* Assigned task *
Copy out precisely the lines from the start of the data through the line with "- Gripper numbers", and keep pictures out of it.

Records drawn from a dataset
BEGIN
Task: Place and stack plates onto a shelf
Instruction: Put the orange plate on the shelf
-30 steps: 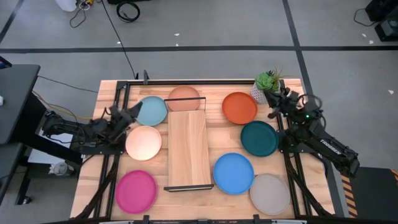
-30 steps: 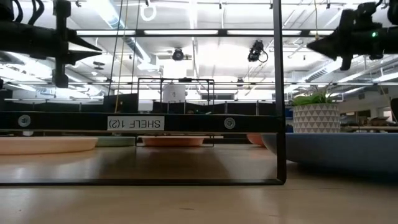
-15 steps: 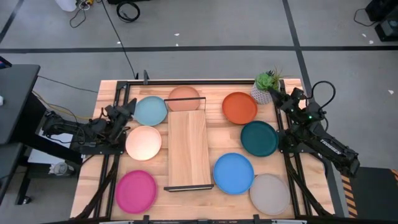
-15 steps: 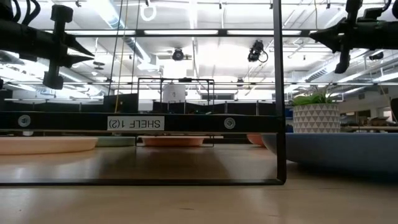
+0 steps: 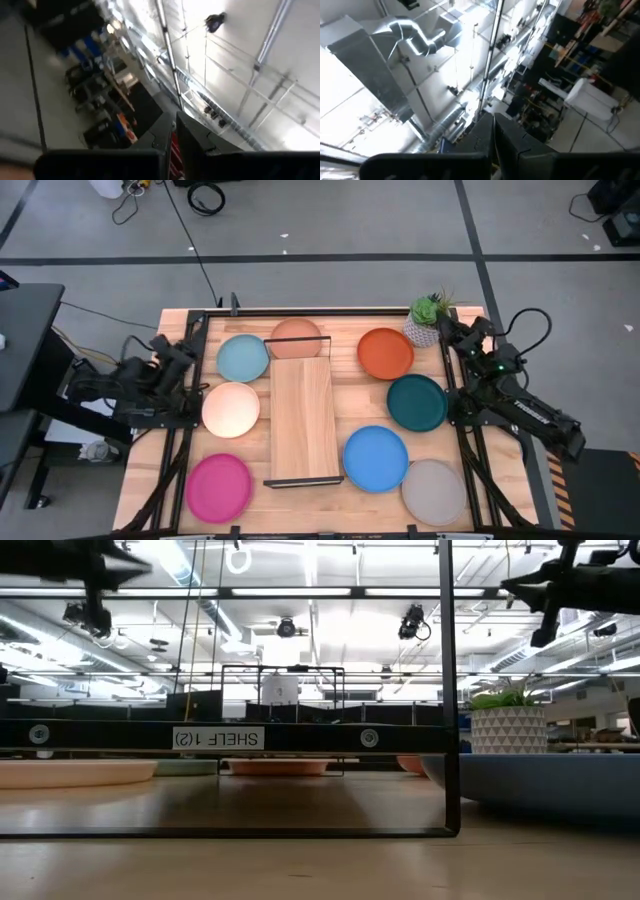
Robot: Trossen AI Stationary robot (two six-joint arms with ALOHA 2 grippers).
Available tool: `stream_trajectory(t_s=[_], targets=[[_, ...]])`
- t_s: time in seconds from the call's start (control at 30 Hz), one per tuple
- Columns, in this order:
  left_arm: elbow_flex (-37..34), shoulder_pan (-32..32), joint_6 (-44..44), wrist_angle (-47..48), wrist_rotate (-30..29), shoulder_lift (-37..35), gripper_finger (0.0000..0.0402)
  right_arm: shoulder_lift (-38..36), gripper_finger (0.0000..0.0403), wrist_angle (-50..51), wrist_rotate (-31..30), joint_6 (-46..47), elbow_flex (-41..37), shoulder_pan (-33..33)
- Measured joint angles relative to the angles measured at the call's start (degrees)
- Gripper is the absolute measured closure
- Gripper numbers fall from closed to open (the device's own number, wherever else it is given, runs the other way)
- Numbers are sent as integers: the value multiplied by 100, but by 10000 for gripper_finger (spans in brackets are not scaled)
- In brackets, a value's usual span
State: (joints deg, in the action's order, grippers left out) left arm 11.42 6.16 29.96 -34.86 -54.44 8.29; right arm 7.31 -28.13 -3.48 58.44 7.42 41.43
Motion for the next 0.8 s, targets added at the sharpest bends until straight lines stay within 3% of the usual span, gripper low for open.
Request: stream_trajectory(t_s=[0.13,0.3,0.57,0.8], targets=[[395,-78,-823,45,-264,53,368,465,380,-39,65,-104,63,0],[759,-90,-982,536,-486,153,368,1256,380,319,822,-362,581,-1],[939,-86,-636,779,-431,700,368,2604,380,2334,1485,-1869,2194,0],[1274,-84,-971,785,-341,1447,367,3710,380,4506,1560,-3646,3592,-88]])
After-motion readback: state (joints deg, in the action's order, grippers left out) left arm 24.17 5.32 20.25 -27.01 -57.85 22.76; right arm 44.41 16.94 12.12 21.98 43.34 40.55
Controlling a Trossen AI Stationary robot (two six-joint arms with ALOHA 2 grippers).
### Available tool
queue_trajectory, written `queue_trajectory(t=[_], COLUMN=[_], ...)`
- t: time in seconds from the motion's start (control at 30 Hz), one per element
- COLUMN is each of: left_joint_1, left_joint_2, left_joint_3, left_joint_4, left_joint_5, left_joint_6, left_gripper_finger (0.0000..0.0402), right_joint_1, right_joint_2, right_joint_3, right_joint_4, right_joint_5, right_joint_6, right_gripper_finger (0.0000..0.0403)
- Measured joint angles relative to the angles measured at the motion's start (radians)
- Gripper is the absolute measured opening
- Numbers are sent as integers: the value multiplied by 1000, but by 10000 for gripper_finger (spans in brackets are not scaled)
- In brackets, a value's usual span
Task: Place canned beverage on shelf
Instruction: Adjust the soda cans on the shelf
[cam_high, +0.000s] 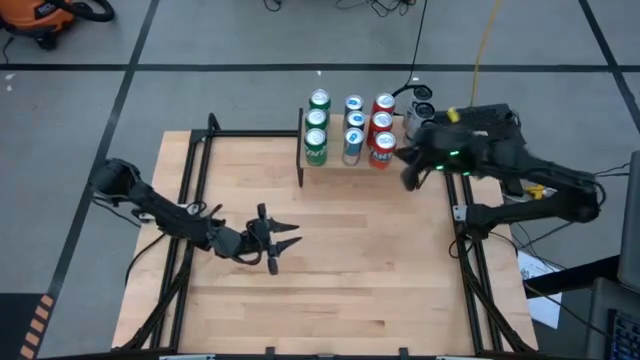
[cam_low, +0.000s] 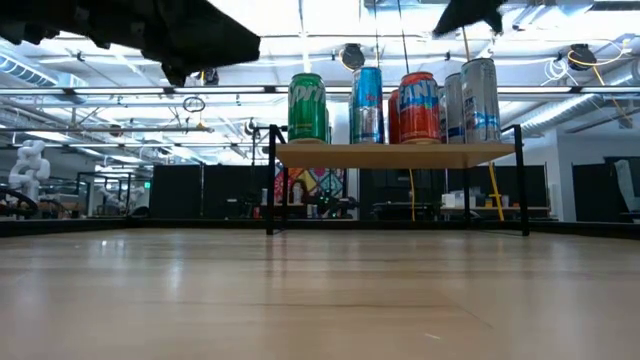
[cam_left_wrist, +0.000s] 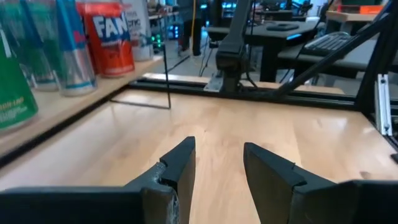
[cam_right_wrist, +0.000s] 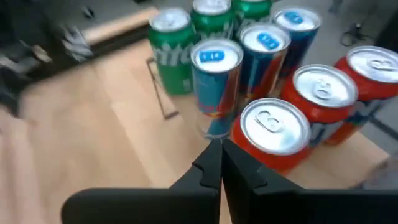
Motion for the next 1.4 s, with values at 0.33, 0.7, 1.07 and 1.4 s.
queue_trajectory(t=[0.33, 0.7, 1.07, 1.4], left_joint_1=[35, 33, 33, 33], left_joint_2=[45, 45, 45, 45], left_joint_3=[0, 0, 0, 0], left_joint_4=[11, -2, -24, -27], left_joint_5=[-5, -6, -6, -6], left_joint_6=[-61, -60, -61, -62], left_gripper_finger=[138, 138, 138, 138], right_joint_1=[-134, -227, -285, -309], right_joint_2=[248, 518, 563, 557], right_joint_3=[204, 477, 488, 487], right_joint_4=[-35, -301, -309, -349], right_joint_5=[88, 63, 63, 66], right_joint_6=[-127, -136, -151, -150], right_gripper_finger=[0, 0, 0, 0])
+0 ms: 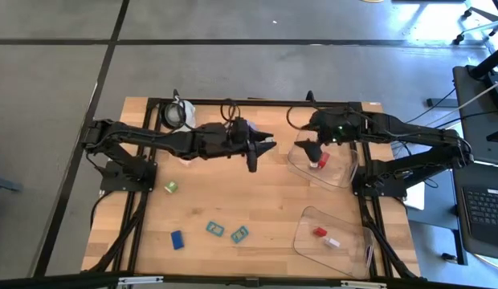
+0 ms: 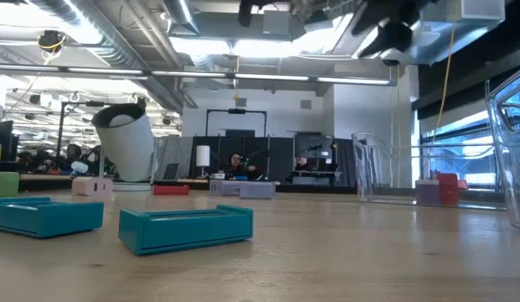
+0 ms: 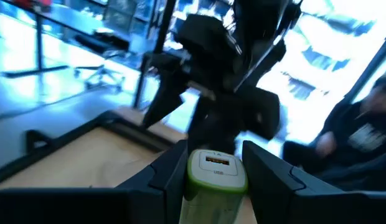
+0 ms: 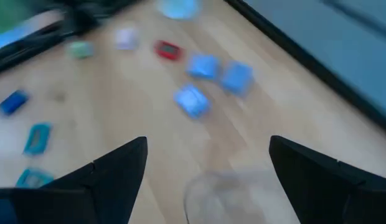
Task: Pick & Place Office items
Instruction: Put the right green charger adapter into the top transparent bin
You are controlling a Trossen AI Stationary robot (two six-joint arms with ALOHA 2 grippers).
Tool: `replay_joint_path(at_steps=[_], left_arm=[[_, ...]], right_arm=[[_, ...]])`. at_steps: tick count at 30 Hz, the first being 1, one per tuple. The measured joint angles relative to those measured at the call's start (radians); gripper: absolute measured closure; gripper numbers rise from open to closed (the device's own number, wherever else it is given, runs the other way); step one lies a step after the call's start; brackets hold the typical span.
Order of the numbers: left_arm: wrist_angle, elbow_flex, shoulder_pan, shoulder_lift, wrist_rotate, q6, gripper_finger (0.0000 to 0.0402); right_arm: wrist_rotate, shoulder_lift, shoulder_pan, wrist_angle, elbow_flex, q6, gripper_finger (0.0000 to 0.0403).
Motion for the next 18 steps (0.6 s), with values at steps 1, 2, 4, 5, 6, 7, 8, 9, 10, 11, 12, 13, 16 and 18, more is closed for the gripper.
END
* Response to this task *
Task: Place and stack plates onto a shelf
Instruction: Put the orange plate on the shelf
-30 steps: 
-30 steps: 
-15 steps: 
-15 steps: 
+0 steps: 
Robot: Trossen AI Stationary robot (two six-joint arms with ALOHA 2 grippers).
Available tool: `stream_trajectory(t_s=[_], targets=[[_, ...]])`
- t_s: time in seconds from the call's start (control at 30 Hz), one per tuple
- Columns, in this order:
  left_arm: elbow_flex (-37..34), shoulder_pan (-32..32), joint_6 (-44..44), wrist_angle (-47..48), wrist_rotate (-30..29), shoulder_lift (-37..35), gripper_finger (0.0000..0.0402)
  right_arm: shoulder_lift (-38..36), gripper_finger (0.0000..0.0403), wrist_angle (-50..51), wrist_rotate (-31..30), joint_6 (-46..47), elbow_flex (-41..37), shoulder_pan (-33..33)
- Measured joint angles relative to the angles measured at the call's start (degrees)
- Gripper is the absolute measured closure
- Gripper numbers fall from closed to open (the device's own number, wherever else it is given, runs the other way)

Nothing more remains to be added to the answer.